Monday, November 22, 2004

There is another new worm exploit out that affects Microsoft Windows Internet Explorer - and is NOT PATCHED. If you use MSIE, you can be infected simply by visiting a compromised website. And since several major banner ad providers have been compromised, thousands of websites are likely vectors for this worm.

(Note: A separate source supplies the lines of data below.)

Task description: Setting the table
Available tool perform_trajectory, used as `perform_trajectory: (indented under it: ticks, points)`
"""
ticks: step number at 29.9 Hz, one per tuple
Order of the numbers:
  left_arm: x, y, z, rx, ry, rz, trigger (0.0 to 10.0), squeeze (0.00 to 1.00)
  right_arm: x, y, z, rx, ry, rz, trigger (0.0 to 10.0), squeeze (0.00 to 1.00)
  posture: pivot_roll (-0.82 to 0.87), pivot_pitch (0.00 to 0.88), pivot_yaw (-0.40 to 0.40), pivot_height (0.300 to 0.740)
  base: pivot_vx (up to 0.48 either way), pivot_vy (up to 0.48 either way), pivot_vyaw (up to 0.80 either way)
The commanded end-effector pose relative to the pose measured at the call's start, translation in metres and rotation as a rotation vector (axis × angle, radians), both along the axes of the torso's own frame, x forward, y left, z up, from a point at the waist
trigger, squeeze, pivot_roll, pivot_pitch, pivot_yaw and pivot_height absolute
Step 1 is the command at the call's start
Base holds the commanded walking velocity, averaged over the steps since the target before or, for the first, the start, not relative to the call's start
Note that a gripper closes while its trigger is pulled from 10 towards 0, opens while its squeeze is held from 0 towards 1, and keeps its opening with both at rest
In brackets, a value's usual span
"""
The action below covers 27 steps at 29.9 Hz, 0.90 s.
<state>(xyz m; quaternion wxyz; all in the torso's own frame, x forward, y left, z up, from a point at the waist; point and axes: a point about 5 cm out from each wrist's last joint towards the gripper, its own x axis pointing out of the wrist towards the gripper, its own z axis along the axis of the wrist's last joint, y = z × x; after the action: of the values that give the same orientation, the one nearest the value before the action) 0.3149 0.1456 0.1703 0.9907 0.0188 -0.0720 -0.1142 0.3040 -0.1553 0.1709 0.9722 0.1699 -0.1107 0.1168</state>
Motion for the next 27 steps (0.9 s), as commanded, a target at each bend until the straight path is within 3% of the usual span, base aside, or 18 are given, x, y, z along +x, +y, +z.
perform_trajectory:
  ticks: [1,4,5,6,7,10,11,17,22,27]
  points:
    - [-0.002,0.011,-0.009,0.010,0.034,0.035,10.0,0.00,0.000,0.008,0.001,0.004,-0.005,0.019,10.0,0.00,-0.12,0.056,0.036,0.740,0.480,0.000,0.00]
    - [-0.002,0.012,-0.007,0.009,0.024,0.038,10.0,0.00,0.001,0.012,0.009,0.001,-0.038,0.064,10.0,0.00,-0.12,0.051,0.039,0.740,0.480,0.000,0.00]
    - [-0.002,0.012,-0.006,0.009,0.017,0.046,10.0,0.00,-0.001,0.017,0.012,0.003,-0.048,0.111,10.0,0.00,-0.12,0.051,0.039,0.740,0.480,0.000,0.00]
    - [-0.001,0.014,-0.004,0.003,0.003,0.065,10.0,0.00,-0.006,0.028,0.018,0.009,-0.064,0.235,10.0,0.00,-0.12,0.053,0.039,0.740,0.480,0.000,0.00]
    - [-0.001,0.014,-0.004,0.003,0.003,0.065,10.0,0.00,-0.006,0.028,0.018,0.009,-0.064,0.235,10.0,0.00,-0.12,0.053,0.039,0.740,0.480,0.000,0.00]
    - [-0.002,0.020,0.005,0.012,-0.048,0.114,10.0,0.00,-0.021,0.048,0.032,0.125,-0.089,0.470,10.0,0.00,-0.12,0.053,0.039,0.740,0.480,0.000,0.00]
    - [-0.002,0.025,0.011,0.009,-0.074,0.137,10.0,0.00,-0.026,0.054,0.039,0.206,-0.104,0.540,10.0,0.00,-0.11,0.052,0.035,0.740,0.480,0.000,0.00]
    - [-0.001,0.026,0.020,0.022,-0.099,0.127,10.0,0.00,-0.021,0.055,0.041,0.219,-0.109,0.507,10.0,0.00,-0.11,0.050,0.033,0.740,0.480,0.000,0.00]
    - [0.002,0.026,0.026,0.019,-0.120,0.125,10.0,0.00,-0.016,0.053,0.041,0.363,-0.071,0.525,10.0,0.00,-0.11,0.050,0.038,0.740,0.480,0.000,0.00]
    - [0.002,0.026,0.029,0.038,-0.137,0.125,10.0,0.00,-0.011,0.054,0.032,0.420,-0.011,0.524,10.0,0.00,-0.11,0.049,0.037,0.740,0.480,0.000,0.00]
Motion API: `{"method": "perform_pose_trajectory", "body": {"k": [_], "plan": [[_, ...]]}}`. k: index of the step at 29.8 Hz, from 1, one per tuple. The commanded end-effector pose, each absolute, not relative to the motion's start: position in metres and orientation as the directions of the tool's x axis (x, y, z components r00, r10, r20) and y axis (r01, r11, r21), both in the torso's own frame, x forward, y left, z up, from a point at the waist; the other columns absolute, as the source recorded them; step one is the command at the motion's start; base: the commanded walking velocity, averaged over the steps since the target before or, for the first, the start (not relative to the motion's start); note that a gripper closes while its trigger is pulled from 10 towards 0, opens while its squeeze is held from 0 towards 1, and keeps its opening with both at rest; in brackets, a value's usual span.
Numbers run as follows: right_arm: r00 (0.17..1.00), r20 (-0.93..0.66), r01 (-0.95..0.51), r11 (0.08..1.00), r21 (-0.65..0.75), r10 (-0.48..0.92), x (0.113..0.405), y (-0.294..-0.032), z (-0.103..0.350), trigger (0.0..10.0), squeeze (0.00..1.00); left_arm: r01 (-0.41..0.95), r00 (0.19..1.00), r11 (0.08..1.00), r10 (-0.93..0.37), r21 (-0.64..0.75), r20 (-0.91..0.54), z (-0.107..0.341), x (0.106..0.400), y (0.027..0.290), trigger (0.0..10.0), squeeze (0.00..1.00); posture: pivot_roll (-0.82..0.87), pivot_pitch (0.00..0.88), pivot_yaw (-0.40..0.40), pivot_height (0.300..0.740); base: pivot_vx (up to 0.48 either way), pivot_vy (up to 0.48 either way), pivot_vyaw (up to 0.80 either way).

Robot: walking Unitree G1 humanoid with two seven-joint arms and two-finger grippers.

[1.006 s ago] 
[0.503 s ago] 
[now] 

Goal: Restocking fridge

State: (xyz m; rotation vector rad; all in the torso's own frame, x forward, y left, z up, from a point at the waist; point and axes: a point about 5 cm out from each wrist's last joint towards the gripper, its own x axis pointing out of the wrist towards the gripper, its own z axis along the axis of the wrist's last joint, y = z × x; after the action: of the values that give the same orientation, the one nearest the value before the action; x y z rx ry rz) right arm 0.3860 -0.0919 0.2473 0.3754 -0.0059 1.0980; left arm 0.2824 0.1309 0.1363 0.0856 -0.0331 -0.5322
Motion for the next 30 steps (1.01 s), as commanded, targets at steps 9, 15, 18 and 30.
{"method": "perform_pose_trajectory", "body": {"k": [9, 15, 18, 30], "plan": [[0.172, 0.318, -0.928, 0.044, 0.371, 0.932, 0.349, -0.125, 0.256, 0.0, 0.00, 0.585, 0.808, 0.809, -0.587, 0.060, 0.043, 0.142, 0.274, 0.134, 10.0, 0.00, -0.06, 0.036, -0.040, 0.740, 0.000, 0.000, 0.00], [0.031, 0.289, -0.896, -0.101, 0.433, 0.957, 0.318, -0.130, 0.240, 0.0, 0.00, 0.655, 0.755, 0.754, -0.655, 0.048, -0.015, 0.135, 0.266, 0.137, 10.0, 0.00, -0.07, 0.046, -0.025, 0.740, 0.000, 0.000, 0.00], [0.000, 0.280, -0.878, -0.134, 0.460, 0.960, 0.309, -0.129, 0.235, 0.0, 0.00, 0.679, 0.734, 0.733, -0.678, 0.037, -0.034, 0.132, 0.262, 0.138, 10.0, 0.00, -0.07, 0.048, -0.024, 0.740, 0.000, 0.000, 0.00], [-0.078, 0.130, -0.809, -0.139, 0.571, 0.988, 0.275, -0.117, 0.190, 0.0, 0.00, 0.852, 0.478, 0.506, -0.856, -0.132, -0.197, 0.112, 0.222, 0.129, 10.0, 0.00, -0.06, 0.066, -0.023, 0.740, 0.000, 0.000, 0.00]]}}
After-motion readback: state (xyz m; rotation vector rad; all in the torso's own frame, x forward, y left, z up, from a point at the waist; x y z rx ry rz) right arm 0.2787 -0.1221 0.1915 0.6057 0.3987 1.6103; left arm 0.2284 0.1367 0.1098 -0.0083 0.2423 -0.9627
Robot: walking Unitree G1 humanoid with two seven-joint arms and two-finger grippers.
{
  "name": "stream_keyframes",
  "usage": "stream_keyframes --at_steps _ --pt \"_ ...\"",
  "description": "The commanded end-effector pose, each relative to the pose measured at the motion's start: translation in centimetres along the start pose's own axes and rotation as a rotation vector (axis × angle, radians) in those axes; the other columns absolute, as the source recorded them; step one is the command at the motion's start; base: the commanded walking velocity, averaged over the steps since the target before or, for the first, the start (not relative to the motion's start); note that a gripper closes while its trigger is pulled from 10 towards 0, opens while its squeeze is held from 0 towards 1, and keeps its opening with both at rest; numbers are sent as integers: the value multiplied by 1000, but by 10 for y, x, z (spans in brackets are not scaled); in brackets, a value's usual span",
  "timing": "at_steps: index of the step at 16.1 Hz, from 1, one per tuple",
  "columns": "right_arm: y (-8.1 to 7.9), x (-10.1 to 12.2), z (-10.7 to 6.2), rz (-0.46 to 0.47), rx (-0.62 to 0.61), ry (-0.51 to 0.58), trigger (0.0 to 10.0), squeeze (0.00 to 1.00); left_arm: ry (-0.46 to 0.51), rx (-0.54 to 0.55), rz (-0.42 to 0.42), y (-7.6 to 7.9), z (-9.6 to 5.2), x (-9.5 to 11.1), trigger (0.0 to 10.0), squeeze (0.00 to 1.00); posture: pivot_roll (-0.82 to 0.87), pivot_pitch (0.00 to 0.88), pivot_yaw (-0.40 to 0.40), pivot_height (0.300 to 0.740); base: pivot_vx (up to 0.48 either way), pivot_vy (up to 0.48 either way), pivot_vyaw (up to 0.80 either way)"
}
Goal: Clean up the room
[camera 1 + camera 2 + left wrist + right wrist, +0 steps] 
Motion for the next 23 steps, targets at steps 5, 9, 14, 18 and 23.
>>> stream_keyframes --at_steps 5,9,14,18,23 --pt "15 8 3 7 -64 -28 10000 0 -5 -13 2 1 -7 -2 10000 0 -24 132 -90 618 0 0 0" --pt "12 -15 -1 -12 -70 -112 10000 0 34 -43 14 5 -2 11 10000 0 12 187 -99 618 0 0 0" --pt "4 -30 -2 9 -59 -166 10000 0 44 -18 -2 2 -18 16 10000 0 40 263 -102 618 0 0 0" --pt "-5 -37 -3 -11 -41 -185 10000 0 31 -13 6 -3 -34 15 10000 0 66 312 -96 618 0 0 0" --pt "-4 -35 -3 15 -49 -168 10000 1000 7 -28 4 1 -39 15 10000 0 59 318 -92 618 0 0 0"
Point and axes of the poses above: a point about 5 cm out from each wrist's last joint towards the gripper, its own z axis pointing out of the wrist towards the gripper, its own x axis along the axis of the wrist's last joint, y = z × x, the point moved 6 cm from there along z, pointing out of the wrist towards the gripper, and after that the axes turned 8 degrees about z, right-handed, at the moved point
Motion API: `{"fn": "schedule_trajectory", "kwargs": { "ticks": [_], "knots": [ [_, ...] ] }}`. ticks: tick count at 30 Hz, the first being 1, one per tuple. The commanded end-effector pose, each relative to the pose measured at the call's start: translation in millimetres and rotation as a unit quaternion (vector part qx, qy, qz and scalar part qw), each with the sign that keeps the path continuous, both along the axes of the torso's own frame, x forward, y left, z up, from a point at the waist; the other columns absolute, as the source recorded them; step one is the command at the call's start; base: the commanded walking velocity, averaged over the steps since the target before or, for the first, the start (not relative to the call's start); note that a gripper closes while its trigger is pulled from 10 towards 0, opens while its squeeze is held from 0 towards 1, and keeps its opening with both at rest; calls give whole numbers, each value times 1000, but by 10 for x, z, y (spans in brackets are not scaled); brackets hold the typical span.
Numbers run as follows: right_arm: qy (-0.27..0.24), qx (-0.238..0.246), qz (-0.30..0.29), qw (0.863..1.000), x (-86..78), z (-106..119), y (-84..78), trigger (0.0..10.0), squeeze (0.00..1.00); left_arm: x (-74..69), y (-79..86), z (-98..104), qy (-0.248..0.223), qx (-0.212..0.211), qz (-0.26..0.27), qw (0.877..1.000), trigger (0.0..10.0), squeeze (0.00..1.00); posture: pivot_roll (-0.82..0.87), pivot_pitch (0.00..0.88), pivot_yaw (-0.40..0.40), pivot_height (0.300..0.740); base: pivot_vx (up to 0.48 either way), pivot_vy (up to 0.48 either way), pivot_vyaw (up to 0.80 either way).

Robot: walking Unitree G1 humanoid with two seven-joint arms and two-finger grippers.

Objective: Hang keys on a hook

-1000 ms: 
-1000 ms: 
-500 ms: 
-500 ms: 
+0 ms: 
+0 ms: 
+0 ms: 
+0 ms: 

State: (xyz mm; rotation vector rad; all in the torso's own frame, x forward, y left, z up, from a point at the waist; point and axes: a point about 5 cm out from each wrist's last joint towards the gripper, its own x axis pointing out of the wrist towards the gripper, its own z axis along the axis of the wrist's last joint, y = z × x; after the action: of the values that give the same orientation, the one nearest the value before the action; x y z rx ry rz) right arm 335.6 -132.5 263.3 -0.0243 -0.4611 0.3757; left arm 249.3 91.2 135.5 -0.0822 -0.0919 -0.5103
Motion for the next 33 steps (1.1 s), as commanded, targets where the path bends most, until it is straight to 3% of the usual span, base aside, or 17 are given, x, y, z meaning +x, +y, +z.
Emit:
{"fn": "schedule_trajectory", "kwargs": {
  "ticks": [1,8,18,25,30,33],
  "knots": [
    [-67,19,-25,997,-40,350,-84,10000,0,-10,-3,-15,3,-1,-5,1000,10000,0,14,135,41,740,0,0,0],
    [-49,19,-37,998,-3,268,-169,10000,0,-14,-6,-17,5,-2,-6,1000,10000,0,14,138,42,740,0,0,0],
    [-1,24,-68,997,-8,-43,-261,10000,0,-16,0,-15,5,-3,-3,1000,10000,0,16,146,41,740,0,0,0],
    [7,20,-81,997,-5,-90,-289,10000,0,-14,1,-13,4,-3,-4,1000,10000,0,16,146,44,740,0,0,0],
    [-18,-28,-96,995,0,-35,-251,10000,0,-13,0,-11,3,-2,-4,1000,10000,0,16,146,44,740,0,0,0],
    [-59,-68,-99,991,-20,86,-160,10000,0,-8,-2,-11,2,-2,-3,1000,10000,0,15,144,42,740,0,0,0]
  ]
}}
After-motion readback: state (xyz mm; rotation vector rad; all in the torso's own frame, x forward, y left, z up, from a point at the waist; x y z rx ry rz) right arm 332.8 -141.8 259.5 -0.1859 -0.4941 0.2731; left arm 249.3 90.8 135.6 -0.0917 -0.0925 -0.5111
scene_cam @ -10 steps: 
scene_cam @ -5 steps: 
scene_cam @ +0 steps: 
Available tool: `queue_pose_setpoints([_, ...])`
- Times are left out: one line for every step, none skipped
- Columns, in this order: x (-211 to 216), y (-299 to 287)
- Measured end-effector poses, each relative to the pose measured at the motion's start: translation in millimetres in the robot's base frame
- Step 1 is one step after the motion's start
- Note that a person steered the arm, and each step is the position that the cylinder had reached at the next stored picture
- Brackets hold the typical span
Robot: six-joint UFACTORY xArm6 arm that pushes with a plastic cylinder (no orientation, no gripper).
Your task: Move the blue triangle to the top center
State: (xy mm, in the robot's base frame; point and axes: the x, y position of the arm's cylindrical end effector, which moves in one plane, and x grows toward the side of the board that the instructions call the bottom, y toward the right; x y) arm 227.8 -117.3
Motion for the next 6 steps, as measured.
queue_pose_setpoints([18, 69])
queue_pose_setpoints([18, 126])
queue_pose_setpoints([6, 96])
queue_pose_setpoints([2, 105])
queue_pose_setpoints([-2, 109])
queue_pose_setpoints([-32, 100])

Here is just one example:
Bofra exploit hits our ad serving supplier

The Internet Storm website has a lot more information, and a complete write-up is found here.

"Just to refresh everyone on the details. On October 24, a vulnerability was discovered in the IFRAME tags of Internet Explorer 6.0 affecting all Windows platforms except Windows XP SP2. This vulnerability can be exploited by going to a web-site that has malicious code. Currently, some high profile sites with banner ads are linking to servers that have the exploit and malicious code."

"THERE IS NO PATCH FOR THIS VULNERABILITY! Windows XP SP2 has been reported as not vulnerable. If you are running IE 6, you are HIGHLY RECOMMENDED to utilize a different web-browser until a patch is released by Microsoft. Microsoft has confirmed the vulnerability with media organizations, but is yet to release any statement on their website. The next scheduled patch-release day at Microsoft is 24 days away (on December 14)."